Brahms, der Sohn einfacher Leute, war einer der wenigen großen Deutschen des 19. Jahrhunderts, sich dem Judenhaß nicht anschlossen. „Ganz entsetzt über die Tatsache, daß bei den offiziellen Stellen der Stadt Wien die Antisemiten die Oberhand bekommen hatten“, verwies er 1895 darauf, daß er mit seinen Befürchtungen recht behalten habe: „Jetzt ist es wahr und damit auch die Pfaffenwirtschaft. Gäbe es eine Antipfaffenpartei – das hätte noch Sinn! Aber Antisemitismus ist Wahnsinn!“

Nicht selten ein hochfahrender Ton

Hochfahrend erscheint der Ton des jungen Brahms nicht selten, hochtönend bei aller ihm innewohnenden Tiefe. Unlängst aber demonstrierte der aus Frankreich stammende Geiger Ivry Gitlis an der dritten, der d-moll-Sonate – womöglich unfreiwillig – das Schäbige, die sentimentale Prägung mancher Wendung. Richtig: Der mittlere und späte Brahms war eben auch ein Zeitgenosse Puccinis, mit dem er auf einer seiner sieben oder acht Italienreisen auch um ein Haar zusammengetroffen wäre. Vielleicht stimmt die Geschichte vom Leiermann, der in Viareggio unterm Fenster des von Brahms bezogenen Hotelzimmers eine Straßenversion des „Eiskalten Händchens“ orgelte; der deutsche Meister griff tief in die Tasche und wies den mobilen Kollegen an, vor der nicht allzufern gelegenen Villa am Massaciuccoli-See eine Walze mit „Guten Abend, gut' Nacht“ durchzudrehen. Doch nur zu bald mußte Brahms betrübt feststellen, daß vor seinem Fenster schon wieder Mimis Melodie winselte. Der Lebenskünstler Giacomo hatte einfach mehr geboten.

Mit dem Wechsel der ästhetischen Paradigmen im 20. Jahrhundert wurden die Vorwürfe hinfällig, die im heftigen musikalischen Parteienstreit des 19. an Brahms adressiert wurden: Insbesondere der, daß es Brahms' Symphonien an Einfällen mangele und sein Werk durch Zusammenhanglosigkeit und Zerfahrenheit glänze.
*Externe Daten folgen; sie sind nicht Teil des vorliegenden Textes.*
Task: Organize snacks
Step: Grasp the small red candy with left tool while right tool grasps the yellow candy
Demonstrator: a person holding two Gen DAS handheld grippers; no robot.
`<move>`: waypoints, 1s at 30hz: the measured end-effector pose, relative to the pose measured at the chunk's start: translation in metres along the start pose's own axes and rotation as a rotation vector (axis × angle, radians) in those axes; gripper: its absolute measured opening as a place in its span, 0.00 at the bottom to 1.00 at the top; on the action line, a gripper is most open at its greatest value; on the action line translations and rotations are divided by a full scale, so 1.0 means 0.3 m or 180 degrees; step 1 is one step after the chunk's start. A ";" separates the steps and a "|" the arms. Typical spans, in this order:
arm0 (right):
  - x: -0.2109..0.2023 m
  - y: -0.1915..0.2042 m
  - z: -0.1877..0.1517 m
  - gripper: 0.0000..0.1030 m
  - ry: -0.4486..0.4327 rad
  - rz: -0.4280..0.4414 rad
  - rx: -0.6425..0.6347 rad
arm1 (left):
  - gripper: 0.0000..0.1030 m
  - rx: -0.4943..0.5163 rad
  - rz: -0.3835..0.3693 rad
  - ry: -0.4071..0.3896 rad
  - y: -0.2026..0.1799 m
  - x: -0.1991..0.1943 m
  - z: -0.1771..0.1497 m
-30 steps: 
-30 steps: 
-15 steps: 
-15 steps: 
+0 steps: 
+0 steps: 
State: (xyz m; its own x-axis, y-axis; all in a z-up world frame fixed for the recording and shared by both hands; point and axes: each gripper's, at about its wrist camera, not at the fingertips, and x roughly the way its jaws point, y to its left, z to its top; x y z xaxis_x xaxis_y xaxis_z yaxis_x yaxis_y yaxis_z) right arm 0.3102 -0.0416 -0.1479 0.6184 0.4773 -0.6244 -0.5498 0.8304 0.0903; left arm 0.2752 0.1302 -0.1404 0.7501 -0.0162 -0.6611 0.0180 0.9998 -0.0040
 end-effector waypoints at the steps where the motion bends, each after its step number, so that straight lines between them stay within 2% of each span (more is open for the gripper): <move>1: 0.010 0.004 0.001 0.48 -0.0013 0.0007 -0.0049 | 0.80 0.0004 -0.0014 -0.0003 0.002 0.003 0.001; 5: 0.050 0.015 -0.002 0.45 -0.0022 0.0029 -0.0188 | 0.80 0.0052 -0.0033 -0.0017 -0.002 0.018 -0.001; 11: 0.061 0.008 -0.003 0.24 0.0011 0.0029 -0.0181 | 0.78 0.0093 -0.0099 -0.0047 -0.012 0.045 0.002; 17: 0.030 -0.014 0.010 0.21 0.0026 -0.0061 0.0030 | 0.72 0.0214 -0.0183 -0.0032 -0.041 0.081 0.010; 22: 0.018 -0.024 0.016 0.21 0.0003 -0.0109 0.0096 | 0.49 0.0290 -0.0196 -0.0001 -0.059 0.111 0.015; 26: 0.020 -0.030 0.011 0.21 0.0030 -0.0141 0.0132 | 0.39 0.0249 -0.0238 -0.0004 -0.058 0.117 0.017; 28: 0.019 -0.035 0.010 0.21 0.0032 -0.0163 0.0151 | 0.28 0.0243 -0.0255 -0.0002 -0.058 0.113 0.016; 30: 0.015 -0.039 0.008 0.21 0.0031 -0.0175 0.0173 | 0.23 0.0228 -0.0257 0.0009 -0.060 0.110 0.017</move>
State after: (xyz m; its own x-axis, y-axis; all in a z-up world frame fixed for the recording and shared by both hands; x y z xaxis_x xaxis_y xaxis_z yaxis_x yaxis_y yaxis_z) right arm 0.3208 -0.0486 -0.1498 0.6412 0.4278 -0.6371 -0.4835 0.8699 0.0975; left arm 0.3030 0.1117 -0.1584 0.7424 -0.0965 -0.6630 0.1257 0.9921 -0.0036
Tiefer noch traf die Bemerkung Nietzsches, Brahms zeichne sich durch „die Melancholie des Unvermögens“ aus – er schaffe nicht aus der Fülle, sondern dürste bloß nach Fülle. Immerhin konzidierte der Philosoph, es bliebe „als sein Eigenstes die Sehnsucht“. Das – und die Fähigkeit, sich mit Musik dem Tod auf eine gar nicht gemütliche Weise zu nähern.

Philipp Spitta, Freund aus alten Tagen, resümierte, daß Brahms mit seinen Werken die „Zusammenfassung aller Formen und Ausdrucksmittel der letzten Jahrhunderte“ auf der Höhe des späten 19. Jahrhunderts – und dennoch ein jeweils ganz Eigenes – gelungen sei. In diesem Sinn rühmte ihn auch Arnold Schönberg 1933 im Essay „Brahms, der Fortschrittliche“. Daß der notorisch in die konservative Ecke Gestellte dem frühen 20. Jahrhundert als ein Wegbereiter seiner Zukunft vorkam, ist nur auf den ersten Blick paradox. Was 1883, im Todesjahr Richard Wagners, eine unüberbrückbare Kluft schien, war 1897, als Brahms starb, kein Problem mehr. Die größten Musiker jener Zeit, Mahler, Reger, Strauss, Schönberg selbst, waren unter dem Einfluß beider Meister groß geworden.

So schrumpfte das Gegensätzliche und verschwand hinter dem, was die vorangegangene musikalische Epoche einte. Brahms, der Problematische, war doppelt eingemeindet und hatte posthum Heimatrecht erhalten in beiden sich verfeindet gegenüberstehenden Lagern des politisierten Kulturlebens.